= TASK TO COMPLETE =
The word "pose" marks the lines to find; copy every such line from the data below.

-- STORED DATA follows --

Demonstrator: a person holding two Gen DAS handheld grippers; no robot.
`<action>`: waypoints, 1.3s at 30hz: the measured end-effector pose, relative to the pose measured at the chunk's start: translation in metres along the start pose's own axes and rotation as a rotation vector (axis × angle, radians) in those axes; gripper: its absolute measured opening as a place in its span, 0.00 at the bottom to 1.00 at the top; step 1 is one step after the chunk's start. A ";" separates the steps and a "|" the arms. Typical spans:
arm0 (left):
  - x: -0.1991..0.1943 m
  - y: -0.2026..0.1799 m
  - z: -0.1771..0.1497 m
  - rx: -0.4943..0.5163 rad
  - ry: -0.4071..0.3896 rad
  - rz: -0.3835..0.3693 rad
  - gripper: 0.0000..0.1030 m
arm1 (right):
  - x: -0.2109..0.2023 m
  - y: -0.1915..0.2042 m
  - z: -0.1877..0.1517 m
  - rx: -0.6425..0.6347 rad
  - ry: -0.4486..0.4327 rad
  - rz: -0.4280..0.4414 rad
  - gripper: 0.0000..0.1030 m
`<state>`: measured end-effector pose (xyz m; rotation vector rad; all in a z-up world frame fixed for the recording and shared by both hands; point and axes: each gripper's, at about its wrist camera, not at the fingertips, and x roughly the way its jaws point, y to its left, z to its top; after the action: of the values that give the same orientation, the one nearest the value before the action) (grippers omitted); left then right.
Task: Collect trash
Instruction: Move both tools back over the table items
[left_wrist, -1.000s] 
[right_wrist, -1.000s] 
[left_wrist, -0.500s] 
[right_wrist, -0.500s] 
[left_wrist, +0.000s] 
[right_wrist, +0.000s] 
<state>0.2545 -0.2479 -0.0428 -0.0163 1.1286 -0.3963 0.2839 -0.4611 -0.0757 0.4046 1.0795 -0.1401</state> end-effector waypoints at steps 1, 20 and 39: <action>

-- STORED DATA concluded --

= OUTPUT OF THE EXERCISE =
`<action>`: waypoints, 1.3s at 30hz: the measured end-effector pose, relative to the pose measured at the chunk's start: translation in metres along the start pose's own axes and rotation as a rotation vector (axis × angle, radians) in those axes; gripper: its absolute measured opening as a place in its span, 0.00 at the bottom to 1.00 at the top; step 1 is one step after the chunk's start. A ";" separates the steps and a "|" the arms. Typical spans:
`<state>`: measured end-effector pose (xyz m; rotation vector rad; all in a z-up world frame fixed for the recording and shared by both hands; point and axes: each gripper's, at about its wrist camera, not at the fingertips, and x roughly the way its jaws point, y to its left, z to its top; after the action: of the values that give the same orientation, the one nearest the value before the action) (grippers omitted); left then right.

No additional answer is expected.